Published March 11, 2022 | Version V1.0.0
OEA Jupyter Notebook Open

Jupyter Notebook - Vegetation Change

Description

About

This notebook uses global Landsat-8 data from Google Earth Engine which has been indexed to work with the Open Data Cube. The selected data is used to calculate changes in the Normalized Difference Vegetation Index (NDVI) which is consistent with vegetation change. The algorithm identifies a "baseline" and "analysis" time period and then compares the spectral index in each of those time periods. Significant changes in NDVI (vegetation greenness) are coincident with land change, as long as the comparisons are done between similar time periods (seasons or years). Users of this algorithm should not accept the accuracy of the results but should conduct ground validation testing to assess accuracy. It is expected that this algorithm can be used to identify clusters of pixels that have experienced change and allow targeted investigation of those areas. In some cases the impacts may be negative (deforestation, mining, burning, drought) or positive (regrowth, improved soil moisture).

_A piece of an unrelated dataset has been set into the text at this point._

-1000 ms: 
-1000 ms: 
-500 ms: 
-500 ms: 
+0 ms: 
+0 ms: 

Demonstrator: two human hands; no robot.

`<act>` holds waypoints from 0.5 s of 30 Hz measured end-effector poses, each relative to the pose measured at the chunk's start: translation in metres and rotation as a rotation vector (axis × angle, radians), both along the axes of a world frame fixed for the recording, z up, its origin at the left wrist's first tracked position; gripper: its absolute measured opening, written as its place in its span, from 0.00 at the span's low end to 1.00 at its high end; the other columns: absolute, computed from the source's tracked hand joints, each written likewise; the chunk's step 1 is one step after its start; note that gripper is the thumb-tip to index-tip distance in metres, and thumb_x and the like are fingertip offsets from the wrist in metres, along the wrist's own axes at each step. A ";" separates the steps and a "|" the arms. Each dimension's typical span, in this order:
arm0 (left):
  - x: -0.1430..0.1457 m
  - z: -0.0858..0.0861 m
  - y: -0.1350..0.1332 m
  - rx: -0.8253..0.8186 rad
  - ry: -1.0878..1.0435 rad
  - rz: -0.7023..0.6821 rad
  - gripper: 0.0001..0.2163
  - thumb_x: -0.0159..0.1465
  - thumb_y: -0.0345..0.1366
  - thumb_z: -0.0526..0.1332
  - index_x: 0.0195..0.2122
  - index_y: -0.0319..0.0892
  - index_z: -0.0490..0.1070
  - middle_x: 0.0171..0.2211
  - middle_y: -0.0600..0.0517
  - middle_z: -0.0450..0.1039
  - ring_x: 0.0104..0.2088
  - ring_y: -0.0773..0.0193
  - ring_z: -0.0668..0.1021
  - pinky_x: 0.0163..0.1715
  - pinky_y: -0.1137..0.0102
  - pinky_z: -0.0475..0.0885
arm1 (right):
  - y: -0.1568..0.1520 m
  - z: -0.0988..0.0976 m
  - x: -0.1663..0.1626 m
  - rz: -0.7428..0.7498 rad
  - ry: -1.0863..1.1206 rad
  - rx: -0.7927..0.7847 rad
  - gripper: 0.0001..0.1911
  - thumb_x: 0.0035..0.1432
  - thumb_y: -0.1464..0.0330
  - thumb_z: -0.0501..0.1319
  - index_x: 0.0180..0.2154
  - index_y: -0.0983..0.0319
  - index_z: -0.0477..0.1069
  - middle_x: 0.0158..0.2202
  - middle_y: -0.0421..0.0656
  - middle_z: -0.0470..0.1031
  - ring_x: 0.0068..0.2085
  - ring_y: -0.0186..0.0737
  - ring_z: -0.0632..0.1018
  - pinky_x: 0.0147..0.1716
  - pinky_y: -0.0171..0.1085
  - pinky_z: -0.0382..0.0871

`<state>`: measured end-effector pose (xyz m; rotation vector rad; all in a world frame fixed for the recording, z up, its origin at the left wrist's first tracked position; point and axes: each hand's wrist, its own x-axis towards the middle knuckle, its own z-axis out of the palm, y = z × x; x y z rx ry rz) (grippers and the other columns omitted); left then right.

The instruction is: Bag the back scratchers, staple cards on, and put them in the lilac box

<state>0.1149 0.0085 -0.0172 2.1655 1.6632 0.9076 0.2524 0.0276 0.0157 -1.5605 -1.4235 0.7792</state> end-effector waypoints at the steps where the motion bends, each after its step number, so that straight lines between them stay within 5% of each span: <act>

It should also be noted that the selection of the baseline and analysis time period is critical. First, the two time periods should be similar (season, year) so that the vegetation state can be compared in similar growing conditions. Second, the time periods should be contain sufficiently clear (non-cloudy) data. If the baseline or analysis mosaic (composite of images) is contaminated with clouds, it will impact the results. Users should review the Cloud Statistics notebook to understand the cloud conditions for a given region and time period.

This baseline notebook runs in about 5 minutes. The default region (0.1 degrees square) and time windows (one year each) uses about 10% of the allocated RAM memory. Selecting larger regions and time windows should be done carefully to avoid exceeding the system limits or having long run times.

Open Data Cube sandbox

You can execute this notebook in the Open Data Cube Sandbox. You can also run on your software promise environment.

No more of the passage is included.